--- TASK ITEM ---
Between the line containing "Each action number" and the line containing "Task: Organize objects" lies a run of lines; give that run again exactly, with both of those lines, and nothing else from the entries below.

--- SOURCE DATA ---
============
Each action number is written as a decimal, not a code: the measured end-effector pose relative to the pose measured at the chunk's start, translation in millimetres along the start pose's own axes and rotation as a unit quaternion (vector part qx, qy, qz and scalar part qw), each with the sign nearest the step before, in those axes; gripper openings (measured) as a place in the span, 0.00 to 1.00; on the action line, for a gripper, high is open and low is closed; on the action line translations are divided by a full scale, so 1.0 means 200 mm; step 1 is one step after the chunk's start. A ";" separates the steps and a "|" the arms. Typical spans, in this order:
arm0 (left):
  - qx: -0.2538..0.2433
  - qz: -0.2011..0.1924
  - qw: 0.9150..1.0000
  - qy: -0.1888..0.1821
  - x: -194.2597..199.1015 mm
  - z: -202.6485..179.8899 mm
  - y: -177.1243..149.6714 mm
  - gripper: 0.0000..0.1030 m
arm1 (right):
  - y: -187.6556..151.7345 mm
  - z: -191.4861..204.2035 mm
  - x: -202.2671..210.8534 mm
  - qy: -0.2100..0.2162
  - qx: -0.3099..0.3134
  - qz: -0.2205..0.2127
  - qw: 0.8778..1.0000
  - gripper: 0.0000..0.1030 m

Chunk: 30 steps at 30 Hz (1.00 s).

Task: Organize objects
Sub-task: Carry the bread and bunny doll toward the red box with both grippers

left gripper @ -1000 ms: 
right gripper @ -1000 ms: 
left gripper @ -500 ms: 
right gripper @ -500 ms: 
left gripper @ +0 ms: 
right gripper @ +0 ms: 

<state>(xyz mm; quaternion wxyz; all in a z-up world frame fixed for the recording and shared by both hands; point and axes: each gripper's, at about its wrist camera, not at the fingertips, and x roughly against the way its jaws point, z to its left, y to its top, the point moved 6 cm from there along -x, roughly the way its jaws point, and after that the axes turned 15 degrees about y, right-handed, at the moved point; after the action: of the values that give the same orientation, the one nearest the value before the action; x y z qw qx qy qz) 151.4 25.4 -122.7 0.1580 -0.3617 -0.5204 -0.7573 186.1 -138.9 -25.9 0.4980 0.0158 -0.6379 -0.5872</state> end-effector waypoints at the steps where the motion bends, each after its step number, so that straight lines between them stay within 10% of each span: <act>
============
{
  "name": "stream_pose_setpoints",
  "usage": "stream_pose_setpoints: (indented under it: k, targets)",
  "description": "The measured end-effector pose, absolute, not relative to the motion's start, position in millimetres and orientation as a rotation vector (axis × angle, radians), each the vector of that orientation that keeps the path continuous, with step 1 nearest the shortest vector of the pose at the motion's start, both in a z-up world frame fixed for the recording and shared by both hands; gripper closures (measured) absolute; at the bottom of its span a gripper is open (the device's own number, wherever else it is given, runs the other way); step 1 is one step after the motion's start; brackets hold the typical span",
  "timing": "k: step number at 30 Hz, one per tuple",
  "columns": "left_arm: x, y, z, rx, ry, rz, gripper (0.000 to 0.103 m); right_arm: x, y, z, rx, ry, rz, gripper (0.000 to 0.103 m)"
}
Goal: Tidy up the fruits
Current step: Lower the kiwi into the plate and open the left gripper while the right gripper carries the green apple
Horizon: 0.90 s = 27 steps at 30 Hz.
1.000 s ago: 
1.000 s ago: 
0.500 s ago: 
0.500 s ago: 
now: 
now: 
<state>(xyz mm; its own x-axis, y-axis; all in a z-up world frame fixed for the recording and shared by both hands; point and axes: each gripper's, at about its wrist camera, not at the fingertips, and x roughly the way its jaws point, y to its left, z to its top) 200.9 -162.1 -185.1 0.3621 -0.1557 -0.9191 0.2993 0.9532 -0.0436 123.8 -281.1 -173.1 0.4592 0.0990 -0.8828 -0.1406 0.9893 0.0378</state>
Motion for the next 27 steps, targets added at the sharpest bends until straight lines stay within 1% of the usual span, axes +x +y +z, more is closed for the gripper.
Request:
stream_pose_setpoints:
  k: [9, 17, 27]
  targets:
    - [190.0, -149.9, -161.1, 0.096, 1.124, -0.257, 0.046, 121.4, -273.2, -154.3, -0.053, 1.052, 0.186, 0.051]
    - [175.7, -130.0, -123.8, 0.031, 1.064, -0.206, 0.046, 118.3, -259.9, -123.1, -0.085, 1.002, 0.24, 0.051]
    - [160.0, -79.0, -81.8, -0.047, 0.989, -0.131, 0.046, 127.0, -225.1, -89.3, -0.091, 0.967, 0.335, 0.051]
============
--- TASK ANSWER ---
Each action number is written as a decimal, not a code: the measured end-effector pose relative to the pose measured at the chunk's start, translation in millimetres along the start pose's own axes and rotation as a unit quaternion (vector part qx, qy, qz and scalar part qw), each with the sign nearest the step before, in those axes; gripper openings (measured) as a place in the span, 0.00 to 1.00; on the action line, for a gripper, high is open and low is closed; on the action line translations are divided by a full scale, so 1.0 means 200 mm; step 1 is one step after the chunk's start. A ";" separates the steps and a "|" the arms. Typical spans, in this order:
arm0 (left):
  - qx: -0.2538..0.2433
  - qz: -0.2011..0.1924
  - qw: 0.9150..1.0000
  - qy: -0.1888..0.1821
  - x: -194.2597..199.1015 mm
  - z: -202.6485..179.8899 mm
  - y: -177.1243..149.6714 mm
  - gripper: 0.0000..0.1030 m
arm1 (right):
  - y: -187.6556..151.7345 mm
  - z: -191.4861..204.2035 mm
  - x: -202.2671..210.8534 mm
  - qy: -0.2100..0.2162
  - qx: -0.3099..0.3134
  - qz: -0.2205..0.2127
  - qw: 0.8778..1.0000
  - gripper: 0.0000..0.1030 m

Chunk: 30 steps at 30 Hz (1.00 s).

Task: Organize objects

The output contains the complete answer to the exercise.